A lei, promulgada em outubro, assegura aos ex-chefes do Executivo o direito de indicar quatro assessores e dois agentes de segurança — inclusive da Guarda Municipal — para “apoio institucional temporário” após o término do mandato. Os salários seriam pagos com recursos da prefeitura, o que, segundo o MP, representa desvio de finalidade e afronta aos princípios constitucionais da administração pública.

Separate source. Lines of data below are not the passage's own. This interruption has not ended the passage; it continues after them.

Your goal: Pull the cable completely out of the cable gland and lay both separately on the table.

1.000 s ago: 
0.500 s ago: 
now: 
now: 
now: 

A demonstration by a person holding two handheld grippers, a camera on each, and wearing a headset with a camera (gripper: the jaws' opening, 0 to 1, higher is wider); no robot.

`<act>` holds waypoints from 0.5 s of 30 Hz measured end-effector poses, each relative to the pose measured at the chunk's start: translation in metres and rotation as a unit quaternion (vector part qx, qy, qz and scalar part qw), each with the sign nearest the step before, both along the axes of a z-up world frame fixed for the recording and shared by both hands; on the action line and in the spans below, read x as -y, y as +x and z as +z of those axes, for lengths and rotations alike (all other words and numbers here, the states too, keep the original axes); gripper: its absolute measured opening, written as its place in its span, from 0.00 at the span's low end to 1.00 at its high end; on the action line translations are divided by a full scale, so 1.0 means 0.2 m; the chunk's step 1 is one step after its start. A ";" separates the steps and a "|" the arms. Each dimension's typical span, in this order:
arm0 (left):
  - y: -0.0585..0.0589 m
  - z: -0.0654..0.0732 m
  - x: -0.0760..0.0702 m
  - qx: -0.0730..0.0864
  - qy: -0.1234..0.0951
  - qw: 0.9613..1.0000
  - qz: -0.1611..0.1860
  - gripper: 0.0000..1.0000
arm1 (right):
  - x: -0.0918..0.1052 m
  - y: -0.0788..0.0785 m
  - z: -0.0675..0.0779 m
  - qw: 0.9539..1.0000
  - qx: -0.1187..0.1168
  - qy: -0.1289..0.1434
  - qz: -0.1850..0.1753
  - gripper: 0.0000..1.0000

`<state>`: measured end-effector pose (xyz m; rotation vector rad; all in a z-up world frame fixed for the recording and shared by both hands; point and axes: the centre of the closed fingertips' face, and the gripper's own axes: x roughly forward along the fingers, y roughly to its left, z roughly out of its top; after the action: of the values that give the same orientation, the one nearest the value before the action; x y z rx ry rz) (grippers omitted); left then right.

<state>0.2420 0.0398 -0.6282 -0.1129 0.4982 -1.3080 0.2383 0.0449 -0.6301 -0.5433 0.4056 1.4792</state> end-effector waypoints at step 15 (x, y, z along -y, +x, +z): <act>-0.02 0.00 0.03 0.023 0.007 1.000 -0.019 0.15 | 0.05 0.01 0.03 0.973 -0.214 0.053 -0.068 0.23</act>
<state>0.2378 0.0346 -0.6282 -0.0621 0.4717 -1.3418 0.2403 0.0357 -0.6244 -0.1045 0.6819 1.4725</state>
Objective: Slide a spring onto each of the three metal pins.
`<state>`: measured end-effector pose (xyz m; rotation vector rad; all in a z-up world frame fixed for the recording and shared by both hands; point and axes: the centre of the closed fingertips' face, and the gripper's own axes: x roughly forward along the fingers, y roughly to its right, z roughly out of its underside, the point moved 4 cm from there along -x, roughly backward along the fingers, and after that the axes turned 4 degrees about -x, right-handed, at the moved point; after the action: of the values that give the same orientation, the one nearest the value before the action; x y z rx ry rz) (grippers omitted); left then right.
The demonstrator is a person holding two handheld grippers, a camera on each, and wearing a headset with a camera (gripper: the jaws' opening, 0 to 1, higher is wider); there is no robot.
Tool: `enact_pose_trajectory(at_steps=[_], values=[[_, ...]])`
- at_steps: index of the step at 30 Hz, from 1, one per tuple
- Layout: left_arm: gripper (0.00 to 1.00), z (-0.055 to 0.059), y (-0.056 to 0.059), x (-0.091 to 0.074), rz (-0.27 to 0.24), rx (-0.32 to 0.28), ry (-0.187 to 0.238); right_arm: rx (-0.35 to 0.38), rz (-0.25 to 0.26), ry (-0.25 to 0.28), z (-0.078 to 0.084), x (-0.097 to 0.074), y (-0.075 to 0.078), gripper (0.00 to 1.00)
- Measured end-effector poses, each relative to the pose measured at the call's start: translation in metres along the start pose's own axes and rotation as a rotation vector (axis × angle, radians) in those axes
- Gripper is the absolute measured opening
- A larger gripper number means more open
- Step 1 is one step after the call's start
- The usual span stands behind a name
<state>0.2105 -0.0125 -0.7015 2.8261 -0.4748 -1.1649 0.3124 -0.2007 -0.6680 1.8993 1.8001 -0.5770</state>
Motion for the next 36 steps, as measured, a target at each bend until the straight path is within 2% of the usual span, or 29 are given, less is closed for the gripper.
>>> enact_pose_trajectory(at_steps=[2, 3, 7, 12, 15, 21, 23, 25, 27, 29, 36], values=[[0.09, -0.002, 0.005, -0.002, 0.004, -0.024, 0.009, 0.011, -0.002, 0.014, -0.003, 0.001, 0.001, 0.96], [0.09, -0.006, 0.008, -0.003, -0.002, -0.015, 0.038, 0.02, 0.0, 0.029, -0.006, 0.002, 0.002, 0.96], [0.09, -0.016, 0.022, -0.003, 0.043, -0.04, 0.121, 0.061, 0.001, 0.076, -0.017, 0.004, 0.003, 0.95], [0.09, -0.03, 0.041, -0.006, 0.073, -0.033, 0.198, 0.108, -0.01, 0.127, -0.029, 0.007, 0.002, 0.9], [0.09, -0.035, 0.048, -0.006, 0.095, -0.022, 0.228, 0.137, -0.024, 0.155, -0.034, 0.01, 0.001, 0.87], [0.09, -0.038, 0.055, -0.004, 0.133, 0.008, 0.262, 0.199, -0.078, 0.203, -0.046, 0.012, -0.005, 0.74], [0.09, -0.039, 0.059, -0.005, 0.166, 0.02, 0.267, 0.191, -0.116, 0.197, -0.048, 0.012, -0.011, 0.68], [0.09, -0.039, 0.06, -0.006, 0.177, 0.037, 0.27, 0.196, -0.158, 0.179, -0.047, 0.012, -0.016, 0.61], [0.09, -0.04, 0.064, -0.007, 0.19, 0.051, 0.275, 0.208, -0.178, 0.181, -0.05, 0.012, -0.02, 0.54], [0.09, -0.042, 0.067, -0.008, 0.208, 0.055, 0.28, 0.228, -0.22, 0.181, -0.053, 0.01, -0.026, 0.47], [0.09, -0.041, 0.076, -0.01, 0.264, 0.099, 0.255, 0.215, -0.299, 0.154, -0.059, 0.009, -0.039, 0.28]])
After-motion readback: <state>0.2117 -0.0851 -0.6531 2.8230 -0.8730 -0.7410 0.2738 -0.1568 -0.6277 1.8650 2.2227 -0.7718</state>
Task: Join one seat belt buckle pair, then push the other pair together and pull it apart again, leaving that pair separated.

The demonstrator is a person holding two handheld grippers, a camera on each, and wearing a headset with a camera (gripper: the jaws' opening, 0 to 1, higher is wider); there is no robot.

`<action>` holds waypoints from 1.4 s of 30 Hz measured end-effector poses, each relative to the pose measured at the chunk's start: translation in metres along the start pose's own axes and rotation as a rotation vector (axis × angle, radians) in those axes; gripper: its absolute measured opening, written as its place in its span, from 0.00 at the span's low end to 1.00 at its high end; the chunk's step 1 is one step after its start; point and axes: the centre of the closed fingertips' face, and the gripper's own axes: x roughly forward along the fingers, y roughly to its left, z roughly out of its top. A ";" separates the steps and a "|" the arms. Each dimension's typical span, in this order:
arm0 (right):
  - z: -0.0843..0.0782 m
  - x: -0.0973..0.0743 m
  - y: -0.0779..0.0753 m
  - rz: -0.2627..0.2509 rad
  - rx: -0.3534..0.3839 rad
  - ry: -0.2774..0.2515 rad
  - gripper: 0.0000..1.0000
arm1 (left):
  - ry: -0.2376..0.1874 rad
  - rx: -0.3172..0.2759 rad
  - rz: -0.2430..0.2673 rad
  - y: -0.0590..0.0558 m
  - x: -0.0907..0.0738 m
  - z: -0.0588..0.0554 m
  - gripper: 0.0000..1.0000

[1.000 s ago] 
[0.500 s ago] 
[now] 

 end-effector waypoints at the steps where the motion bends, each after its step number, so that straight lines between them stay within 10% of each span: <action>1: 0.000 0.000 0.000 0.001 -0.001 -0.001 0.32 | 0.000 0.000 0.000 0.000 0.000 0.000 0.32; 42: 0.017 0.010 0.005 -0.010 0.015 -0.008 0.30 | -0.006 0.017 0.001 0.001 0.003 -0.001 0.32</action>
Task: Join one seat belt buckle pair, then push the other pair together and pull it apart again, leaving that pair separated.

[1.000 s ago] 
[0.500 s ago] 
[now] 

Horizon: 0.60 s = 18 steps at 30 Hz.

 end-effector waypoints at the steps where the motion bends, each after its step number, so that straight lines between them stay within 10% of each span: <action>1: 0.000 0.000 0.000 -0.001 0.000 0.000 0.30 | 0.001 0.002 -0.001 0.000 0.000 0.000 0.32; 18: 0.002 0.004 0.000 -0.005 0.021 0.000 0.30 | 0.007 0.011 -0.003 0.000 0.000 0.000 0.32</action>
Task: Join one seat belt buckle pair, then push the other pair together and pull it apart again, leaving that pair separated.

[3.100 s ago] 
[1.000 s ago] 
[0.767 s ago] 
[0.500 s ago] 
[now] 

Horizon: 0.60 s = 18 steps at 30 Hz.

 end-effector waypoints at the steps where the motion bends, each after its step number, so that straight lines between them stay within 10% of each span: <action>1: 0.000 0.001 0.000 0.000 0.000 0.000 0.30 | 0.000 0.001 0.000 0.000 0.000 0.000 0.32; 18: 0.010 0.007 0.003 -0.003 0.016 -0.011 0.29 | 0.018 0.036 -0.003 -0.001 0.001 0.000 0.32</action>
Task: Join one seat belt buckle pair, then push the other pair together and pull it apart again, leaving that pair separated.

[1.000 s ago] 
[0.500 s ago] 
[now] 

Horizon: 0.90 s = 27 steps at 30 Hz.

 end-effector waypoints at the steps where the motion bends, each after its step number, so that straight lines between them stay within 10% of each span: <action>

De acordo com a promotoria, a norma beneficia indevidamente ex-prefeitos com estrutura pública para fins privados. “A disponibilização de equipe e segurança particular remunerada pelos cofres públicos concede privilégio incompatível com os ditames legais e pode configurar ato de improbidade administrativa”, aponta trecho da portaria assinada pela promotora.
O MP também destacou que a utilização de guardas municipais como seguranças pessoais constitui desvio de função, e que o gasto com servidores em atividades particulares fere os princípios da impessoalidade, moralidade e economicidade.
Diante das irregularidades, o Ministério Público recomendou que a prefeita Araci Cunha, conhecida como Professora Araci (MDB), suspenda imediatamente os efeitos da lei e se abstenha de conceder qualquer benefício semelhante a ex-gestores.
A prefeitura tem prazo de cinco dias para adotar as providências e declarar a nulidade da norma. Caso a recomendação não seja cumprida, o MP poderá ingressar com ação por improbidade administrativa.